Secondary Electron Emission from Surfaces with Small Structure
A. R. Dzhanoev, F. Spahn, V. Yaroshenko, H. L\"uhr, and J. Schmidt

TL;DR
This paper investigates how small surface structures, especially at the nanoscale, can significantly increase secondary electron emission yields and alter their energy dependence, impacting technological applications.
Contribution
It demonstrates that nanoscale surface structures can greatly enhance SEE yield and challenges the universal energy dependence assumption for structured surfaces.
Findings
Nanoscale structures can increase SEE yield by over 100%.
SEE yield dependence on primary electron energy varies with surface structure.
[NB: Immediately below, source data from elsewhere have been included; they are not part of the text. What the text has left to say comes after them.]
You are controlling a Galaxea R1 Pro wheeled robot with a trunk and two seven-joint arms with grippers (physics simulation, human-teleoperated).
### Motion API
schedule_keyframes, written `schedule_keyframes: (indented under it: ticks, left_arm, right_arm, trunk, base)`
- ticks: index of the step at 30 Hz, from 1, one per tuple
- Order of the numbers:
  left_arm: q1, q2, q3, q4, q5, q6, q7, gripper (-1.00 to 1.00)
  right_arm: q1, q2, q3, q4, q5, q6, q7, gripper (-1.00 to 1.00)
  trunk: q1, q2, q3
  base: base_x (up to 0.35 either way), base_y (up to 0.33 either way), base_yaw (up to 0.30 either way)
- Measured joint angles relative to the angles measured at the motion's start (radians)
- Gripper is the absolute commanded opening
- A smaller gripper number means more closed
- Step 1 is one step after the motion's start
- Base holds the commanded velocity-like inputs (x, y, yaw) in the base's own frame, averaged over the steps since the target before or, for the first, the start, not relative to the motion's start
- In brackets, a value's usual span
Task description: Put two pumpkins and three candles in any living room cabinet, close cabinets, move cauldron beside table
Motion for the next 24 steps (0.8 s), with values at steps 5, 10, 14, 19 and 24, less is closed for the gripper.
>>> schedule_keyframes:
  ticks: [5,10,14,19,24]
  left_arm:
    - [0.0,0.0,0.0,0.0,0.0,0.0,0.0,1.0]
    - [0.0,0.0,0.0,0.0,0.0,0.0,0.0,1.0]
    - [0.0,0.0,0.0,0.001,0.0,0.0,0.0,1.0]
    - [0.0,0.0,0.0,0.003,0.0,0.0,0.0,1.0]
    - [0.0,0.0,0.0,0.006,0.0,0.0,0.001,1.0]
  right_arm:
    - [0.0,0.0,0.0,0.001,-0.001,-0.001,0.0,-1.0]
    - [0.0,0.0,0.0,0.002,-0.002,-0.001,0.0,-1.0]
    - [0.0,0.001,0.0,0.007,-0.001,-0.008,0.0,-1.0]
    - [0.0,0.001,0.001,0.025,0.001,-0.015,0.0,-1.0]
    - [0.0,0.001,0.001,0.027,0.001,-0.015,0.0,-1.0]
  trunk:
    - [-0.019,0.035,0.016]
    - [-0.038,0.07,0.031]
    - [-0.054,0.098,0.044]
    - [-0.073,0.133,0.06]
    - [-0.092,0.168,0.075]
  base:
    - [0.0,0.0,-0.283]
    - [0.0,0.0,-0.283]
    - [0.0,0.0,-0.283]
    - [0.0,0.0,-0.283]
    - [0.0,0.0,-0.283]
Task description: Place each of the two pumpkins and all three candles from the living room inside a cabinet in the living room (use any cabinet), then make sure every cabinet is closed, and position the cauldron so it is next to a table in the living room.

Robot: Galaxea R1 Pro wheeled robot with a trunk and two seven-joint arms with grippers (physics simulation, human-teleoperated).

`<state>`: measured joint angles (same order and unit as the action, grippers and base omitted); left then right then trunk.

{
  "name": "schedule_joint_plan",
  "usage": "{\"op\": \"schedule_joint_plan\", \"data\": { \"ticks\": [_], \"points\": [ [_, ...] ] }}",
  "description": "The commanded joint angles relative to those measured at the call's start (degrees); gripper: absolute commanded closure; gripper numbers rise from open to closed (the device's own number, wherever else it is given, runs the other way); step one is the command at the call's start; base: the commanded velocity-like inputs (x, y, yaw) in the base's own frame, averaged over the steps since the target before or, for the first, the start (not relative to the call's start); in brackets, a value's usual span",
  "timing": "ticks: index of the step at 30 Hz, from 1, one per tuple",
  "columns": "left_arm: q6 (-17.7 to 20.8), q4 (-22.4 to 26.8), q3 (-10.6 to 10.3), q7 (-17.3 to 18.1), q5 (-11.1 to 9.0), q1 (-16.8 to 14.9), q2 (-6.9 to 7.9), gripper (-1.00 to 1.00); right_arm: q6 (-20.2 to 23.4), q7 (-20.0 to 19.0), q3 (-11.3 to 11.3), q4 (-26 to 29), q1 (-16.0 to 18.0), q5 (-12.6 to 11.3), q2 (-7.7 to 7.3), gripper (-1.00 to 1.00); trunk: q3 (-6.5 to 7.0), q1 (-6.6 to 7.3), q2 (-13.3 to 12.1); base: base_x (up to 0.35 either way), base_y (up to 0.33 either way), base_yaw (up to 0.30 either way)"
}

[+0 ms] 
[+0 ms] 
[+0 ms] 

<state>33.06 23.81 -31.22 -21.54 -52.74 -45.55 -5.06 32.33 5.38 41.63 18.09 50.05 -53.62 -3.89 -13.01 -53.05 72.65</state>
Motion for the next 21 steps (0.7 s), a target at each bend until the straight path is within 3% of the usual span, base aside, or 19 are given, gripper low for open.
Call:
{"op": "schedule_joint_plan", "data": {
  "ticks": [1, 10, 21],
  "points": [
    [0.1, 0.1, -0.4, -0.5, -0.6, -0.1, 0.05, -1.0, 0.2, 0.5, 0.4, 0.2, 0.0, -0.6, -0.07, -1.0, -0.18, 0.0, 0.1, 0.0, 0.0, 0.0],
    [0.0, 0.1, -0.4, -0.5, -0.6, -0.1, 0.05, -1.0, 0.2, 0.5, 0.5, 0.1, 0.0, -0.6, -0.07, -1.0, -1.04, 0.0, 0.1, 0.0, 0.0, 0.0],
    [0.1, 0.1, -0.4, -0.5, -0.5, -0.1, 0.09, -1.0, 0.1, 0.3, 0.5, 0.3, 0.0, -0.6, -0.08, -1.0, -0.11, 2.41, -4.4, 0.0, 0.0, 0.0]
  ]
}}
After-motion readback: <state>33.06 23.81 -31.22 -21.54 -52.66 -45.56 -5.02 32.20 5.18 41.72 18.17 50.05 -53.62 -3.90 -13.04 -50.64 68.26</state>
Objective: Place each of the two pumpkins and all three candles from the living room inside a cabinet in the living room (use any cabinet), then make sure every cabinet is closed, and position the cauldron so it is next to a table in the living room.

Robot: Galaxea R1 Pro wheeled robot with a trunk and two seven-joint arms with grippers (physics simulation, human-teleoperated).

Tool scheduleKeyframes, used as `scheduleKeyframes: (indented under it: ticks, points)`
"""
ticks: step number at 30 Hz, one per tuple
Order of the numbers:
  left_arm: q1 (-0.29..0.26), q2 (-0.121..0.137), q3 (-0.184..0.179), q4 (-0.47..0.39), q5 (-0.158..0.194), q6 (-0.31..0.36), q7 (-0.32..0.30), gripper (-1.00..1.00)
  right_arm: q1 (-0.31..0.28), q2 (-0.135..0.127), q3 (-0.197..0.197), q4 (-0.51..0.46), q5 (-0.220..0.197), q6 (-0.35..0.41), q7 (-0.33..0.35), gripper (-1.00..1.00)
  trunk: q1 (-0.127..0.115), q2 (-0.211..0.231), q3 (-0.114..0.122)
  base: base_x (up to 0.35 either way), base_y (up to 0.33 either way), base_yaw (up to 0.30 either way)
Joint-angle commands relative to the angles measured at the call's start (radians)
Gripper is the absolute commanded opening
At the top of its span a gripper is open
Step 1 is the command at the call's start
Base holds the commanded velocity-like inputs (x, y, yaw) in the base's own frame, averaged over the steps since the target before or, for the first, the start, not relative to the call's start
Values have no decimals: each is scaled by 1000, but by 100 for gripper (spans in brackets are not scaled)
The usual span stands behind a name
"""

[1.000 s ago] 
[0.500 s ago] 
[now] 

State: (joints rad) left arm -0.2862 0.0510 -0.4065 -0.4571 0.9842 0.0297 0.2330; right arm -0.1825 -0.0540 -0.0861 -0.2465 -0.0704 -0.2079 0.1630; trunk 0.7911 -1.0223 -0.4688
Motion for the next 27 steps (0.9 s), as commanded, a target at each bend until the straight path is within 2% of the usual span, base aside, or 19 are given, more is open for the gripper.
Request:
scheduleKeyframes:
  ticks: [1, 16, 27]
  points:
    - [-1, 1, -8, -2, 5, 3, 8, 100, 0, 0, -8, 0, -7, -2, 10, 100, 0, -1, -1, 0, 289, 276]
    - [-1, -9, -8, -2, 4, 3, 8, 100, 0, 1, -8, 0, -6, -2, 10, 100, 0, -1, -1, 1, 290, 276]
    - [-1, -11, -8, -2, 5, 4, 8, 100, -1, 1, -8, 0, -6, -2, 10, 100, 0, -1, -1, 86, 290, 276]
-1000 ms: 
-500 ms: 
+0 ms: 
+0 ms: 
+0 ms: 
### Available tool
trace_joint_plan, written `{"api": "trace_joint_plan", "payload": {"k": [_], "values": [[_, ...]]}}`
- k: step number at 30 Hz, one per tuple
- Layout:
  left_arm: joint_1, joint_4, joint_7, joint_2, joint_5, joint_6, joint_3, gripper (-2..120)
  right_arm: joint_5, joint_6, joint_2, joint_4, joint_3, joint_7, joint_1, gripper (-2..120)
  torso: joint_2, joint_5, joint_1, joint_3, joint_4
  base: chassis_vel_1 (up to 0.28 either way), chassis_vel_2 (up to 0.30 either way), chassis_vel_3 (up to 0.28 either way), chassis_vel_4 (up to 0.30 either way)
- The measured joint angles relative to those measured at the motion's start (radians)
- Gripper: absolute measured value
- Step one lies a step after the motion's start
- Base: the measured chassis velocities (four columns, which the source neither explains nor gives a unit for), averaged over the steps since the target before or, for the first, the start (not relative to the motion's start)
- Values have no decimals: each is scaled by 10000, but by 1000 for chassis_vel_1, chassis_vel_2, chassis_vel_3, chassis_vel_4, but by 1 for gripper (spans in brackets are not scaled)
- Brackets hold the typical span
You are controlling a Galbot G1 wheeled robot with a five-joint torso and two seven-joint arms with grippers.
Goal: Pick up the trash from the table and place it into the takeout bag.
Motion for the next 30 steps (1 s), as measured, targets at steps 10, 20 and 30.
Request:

Conditions for applying conventional SEE models are derived.
Abstract
It is found that for objects possessing small surface structures with differing radii of curvature the secondary electron emission (SEE) yield may be significantly higher than for objects with smooth surfaces of the same material. The effect is highly pronounced for surface structures of nanometer scale, often providing a more than 100% increase of the SEE yield. The results also show that the SEE yield from surfaces with structure does not show an universal dependence on the energy of the primary, incident electrons as it is found for flat surfaces in experiments. We derive conditions for the applicability of the conventional formulation of SEE using the simplifying assumption of universal dependence. Our analysis provides a basis for studying low-energy electron emission from nano structured surfaces under a penetrating electron beam important in many technological applications.